● WORK ITEM:
Say how many lines in the entries below mention "left", with no other words.

● RECORDS SHOWN:
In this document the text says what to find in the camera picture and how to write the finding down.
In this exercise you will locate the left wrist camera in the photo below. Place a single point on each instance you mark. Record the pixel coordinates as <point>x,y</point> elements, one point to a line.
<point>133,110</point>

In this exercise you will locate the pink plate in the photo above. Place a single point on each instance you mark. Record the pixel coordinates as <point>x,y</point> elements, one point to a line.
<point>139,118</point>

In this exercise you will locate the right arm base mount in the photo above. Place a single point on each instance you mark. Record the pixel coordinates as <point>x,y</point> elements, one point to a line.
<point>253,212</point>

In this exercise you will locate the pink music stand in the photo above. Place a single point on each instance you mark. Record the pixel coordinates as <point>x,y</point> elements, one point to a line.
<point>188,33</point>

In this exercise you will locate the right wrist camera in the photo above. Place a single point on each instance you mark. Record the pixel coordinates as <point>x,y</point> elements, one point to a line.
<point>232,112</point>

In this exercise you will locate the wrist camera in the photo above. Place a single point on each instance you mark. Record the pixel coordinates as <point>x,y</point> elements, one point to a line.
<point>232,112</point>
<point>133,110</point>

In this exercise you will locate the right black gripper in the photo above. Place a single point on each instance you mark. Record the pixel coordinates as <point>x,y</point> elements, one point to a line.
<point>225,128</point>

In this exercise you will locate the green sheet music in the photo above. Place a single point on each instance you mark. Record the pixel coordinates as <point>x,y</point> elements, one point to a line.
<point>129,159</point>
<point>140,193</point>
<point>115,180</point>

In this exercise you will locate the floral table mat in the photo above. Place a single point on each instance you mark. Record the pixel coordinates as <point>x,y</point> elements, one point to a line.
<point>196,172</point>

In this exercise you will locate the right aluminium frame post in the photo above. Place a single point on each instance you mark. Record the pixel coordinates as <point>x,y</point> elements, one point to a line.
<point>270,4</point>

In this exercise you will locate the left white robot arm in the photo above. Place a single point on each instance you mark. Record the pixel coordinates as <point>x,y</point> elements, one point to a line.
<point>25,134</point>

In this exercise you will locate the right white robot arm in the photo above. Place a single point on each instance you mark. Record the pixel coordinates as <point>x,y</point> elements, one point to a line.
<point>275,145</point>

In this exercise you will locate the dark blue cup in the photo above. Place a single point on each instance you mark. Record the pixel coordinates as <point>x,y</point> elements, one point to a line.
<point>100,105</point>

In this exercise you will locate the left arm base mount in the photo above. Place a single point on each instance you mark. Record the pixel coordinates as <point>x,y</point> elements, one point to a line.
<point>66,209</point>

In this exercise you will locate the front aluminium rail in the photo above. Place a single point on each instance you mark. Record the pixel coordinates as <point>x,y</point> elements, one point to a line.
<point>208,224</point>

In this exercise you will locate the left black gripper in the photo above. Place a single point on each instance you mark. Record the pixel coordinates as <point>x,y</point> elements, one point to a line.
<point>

● ANSWER SPACE:
4